** WHAT TO PRODUCE **
When the string "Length" appears in a line of the records, show the whole line.

** TASK INPUTS **
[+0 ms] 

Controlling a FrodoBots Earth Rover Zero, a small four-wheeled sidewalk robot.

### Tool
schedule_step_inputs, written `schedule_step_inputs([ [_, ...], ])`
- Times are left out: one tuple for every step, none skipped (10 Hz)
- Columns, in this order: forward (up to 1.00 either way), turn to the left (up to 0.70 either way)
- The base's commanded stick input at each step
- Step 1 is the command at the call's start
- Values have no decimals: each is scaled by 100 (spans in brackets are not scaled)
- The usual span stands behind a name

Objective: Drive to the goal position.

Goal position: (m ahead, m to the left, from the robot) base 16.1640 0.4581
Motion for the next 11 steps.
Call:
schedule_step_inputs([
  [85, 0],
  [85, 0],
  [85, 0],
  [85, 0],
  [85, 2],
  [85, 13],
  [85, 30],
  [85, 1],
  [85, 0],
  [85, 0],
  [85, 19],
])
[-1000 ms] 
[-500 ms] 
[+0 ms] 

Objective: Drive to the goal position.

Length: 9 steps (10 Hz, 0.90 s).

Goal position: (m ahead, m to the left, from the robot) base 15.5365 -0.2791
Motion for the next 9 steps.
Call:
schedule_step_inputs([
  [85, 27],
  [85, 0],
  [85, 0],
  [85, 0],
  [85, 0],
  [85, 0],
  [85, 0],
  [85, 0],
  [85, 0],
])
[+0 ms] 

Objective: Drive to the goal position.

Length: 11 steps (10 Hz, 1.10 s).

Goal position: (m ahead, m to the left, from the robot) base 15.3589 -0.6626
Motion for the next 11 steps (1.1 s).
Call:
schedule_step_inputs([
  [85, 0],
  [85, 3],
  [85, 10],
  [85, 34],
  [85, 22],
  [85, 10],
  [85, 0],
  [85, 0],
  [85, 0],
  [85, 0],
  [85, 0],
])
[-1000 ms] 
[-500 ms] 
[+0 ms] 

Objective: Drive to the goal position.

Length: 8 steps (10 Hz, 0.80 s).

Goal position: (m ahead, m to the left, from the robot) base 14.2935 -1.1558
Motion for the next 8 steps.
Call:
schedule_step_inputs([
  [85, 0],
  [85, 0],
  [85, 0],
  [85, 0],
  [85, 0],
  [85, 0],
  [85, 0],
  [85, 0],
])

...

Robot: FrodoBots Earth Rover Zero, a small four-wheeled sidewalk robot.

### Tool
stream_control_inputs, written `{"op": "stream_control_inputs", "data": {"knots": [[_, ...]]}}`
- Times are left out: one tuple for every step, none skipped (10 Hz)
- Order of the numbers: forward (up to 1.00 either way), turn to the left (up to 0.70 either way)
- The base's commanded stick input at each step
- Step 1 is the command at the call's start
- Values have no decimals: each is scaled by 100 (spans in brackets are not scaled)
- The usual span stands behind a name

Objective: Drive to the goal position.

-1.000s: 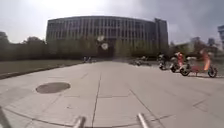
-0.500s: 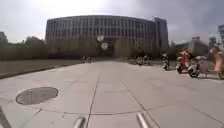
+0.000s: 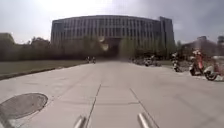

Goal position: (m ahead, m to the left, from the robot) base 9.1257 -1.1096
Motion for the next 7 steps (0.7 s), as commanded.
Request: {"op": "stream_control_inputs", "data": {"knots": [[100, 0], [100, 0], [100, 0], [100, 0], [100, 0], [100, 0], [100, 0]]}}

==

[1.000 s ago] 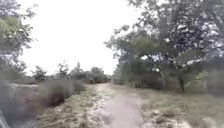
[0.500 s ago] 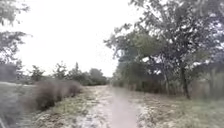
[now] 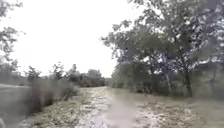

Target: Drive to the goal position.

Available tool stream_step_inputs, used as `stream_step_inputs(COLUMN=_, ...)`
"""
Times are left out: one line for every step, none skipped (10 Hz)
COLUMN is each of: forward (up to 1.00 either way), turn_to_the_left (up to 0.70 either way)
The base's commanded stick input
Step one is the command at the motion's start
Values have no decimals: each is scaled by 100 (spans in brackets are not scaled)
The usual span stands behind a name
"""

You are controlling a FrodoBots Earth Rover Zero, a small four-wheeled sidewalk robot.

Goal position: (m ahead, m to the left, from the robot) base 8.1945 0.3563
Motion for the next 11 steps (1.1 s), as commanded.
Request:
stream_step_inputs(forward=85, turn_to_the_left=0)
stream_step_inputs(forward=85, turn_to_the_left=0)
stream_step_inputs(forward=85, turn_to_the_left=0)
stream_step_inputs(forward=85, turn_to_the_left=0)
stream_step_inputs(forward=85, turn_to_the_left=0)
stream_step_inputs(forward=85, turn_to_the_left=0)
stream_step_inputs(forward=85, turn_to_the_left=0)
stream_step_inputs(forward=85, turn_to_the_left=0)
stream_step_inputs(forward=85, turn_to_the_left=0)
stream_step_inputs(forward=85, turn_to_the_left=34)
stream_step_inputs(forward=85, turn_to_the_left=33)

** RESULT OF THIS EXERCISE **
Length: 9 steps (10 Hz, 0.90 s).
Length: 11 steps (10 Hz, 1.10 s).
Length: 8 steps (10 Hz, 0.80 s).

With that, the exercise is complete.